WHAT THE TASK REQUIRES: Find the "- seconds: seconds" line in the records below and repeat it and every later line exactly, up to the last; do not include pictures.
*** DATA EXCERPTS ***
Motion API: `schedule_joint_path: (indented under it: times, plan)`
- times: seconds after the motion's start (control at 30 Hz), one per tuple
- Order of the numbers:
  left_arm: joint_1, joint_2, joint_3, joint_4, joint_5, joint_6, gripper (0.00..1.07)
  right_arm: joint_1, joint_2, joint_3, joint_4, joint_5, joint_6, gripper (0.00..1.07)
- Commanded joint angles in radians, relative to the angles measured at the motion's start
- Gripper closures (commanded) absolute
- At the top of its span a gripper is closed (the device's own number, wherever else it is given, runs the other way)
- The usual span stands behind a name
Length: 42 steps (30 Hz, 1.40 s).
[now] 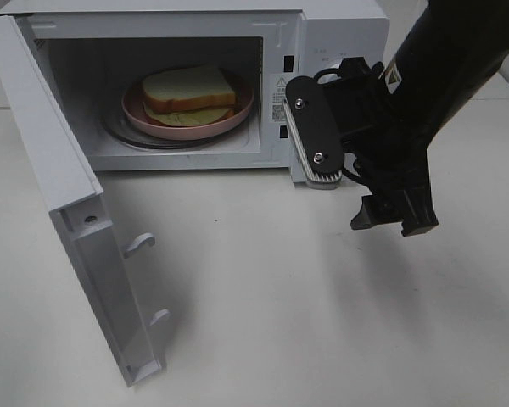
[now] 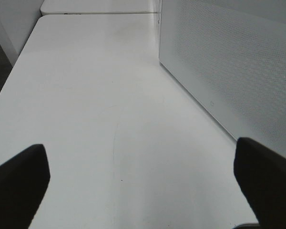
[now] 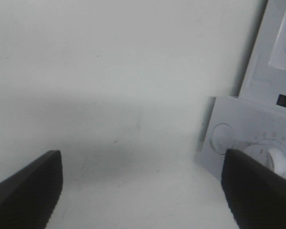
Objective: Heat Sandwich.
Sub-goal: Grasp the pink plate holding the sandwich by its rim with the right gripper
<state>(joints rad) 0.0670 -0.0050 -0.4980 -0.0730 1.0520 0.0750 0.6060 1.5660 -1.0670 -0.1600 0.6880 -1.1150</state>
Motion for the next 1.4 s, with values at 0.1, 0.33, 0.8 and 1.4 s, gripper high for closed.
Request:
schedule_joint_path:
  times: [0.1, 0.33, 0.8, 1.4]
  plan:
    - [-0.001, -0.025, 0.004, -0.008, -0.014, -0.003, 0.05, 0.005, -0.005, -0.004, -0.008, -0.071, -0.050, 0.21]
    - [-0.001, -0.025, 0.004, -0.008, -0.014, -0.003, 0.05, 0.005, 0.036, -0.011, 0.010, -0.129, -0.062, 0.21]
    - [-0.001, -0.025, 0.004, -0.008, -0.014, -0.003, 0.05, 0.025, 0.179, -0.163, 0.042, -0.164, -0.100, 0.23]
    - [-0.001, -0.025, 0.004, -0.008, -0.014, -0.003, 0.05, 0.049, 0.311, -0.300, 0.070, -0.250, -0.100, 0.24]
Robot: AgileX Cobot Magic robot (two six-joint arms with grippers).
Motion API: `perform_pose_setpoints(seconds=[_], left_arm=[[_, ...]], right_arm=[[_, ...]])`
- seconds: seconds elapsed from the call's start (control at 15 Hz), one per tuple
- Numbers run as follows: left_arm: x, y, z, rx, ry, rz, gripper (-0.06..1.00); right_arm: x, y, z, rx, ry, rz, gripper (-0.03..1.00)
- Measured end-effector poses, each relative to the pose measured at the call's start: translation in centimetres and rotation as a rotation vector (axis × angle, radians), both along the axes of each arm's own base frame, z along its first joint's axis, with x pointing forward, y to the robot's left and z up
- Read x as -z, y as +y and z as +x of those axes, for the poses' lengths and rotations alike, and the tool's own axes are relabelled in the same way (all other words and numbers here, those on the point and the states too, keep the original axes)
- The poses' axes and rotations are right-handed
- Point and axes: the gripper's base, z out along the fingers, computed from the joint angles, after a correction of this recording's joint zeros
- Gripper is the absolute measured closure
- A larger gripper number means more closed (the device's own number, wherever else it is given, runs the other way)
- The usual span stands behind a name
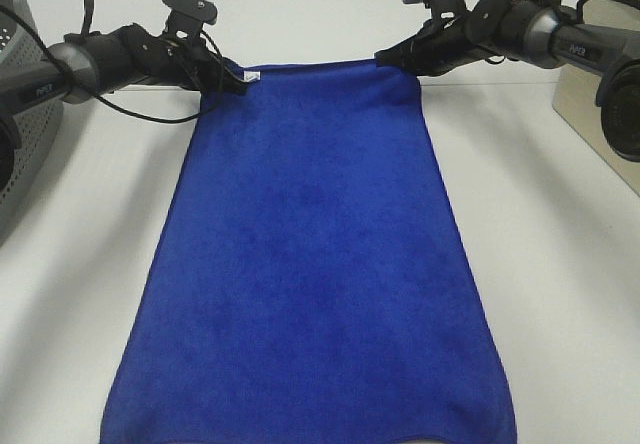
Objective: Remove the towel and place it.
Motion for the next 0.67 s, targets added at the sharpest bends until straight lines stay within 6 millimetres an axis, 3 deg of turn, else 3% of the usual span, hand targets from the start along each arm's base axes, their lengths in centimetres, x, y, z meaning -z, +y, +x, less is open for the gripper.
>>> perform_pose_setpoints(seconds=[0.47, 0.67], left_arm=[[1.5, -0.1, 0.1, -0.021, -0.024, 0.006, 0.93], [1.4, -0.3, 0.1, -0.029, -0.057, 0.014, 0.93]], right_arm=[[-0.2, 0.2, 0.1, -0.009, -0.029, 0.004, 0.95], [1.7, 0.0, 0.2, 0.005, -0.016, 0.001, 0.93]])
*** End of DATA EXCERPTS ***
RESULT:
- seconds: seconds elapsed from the call's start (control at 15 Hz), one per tuple
- Numbers run as follows: left_arm: x, y, z, rx, ry, rz, gripper (-0.06..1.00); right_arm: x, y, z, rx, ry, rz, gripper (-0.03..1.00)
- Measured end-effector poses, each relative to the pose measured at the call's start: translation in centimetres and rotation as a rotation vector (axis × angle, radians), both along the axes of each arm's own base frame, z along its first joint's axis, with x pointing forward, y to the robot's left and z up
- Read x as -z, y as +y and z as +x of those axes, for the poses' lengths and rotations alike, and the tool's own axes are relabelled in the same way (all other words and numbers here, those on the point and the states too, keep the original axes)
- The poses' axes and rotations are right-handed
- Point and axes: the gripper's base, z out along the fingers, computed from the joint angles, after a correction of this recording's joint zeros
- Gripper is the absolute measured closure
- A larger gripper number means more closed (the device's own number, wherever else it is given, runs the other way)
- The usual span stands behind a name
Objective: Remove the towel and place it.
Motion for the next 0.67 s, targets added at the sharpest bends until straight lines stay within 6 millimetres an axis, 3 deg of turn, else 3% of the usual span, hand targets from the start along each arm's base axes, their lengths in centimetres, x, y, z meaning -z, +y, +x, less is open for the gripper.
>>> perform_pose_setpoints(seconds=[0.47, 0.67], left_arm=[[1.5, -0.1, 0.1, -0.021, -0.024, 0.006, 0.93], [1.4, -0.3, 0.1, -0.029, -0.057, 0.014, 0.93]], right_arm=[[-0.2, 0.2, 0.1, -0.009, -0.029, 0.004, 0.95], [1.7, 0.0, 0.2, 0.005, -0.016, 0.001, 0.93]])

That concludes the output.